TASK REQUIREMENTS
Sort through the entries below and pull out lines containing the word "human".

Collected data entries
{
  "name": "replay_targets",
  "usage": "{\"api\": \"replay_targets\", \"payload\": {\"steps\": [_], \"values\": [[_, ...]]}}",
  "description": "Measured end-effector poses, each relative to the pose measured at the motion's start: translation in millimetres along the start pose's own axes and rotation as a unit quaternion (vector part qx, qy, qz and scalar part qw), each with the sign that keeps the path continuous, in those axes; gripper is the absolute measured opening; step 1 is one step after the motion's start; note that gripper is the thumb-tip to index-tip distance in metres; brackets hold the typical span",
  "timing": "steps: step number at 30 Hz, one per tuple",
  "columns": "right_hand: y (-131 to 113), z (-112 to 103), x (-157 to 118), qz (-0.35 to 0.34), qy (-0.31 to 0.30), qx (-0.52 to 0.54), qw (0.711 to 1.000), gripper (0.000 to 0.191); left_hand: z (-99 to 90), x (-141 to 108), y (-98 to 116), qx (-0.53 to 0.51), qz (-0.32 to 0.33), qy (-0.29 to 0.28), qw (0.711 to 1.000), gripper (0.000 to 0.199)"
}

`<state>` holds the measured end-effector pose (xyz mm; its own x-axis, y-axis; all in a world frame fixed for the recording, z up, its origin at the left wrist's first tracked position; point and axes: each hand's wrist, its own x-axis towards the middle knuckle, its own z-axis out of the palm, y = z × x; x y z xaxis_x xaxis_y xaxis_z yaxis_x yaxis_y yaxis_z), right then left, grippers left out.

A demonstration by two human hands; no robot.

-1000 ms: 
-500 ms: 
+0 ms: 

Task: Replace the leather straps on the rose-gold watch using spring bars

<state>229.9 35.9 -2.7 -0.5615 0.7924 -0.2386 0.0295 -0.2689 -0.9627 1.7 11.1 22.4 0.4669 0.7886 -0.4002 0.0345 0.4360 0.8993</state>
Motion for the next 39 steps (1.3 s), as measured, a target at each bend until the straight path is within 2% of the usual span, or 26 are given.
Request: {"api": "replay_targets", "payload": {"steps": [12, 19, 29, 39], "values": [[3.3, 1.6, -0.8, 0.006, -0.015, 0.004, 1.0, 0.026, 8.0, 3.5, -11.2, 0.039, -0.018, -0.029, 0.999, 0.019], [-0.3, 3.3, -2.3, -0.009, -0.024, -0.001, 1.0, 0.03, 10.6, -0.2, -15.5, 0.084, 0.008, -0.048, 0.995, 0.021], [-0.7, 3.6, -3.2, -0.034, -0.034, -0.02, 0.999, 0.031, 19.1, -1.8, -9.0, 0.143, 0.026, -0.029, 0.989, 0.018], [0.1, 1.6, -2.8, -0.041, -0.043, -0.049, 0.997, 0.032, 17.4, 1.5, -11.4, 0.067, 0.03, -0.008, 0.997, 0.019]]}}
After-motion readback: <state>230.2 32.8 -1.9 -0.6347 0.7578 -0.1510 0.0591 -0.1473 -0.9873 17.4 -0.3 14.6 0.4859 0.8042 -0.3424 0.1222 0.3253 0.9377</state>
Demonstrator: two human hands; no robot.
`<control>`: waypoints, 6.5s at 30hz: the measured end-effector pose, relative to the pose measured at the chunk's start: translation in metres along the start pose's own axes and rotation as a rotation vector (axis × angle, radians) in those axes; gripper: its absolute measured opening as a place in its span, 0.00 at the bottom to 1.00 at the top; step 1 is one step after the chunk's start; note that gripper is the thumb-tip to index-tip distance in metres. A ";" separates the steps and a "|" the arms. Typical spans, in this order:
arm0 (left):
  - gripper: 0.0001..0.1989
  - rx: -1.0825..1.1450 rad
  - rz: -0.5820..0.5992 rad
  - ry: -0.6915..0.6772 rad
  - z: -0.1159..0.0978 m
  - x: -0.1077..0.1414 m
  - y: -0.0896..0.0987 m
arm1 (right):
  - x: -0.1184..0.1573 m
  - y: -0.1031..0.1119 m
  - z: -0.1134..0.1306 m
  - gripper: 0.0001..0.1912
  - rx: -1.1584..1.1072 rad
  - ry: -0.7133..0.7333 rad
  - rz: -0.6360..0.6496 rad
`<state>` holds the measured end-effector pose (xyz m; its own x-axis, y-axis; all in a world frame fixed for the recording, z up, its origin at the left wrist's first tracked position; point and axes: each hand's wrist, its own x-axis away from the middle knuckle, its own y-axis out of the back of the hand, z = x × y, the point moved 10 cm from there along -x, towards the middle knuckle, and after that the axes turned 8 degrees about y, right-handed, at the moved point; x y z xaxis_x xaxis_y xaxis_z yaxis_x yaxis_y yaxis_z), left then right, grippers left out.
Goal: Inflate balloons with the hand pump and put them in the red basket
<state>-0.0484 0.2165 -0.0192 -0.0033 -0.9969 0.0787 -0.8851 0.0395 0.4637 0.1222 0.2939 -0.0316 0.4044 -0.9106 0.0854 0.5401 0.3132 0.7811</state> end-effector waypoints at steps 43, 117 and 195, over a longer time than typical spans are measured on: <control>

SOLUTION FOR THIS TASK
A demonstration by two human hands; no robot.
Demonstrator: two human hands; no robot.

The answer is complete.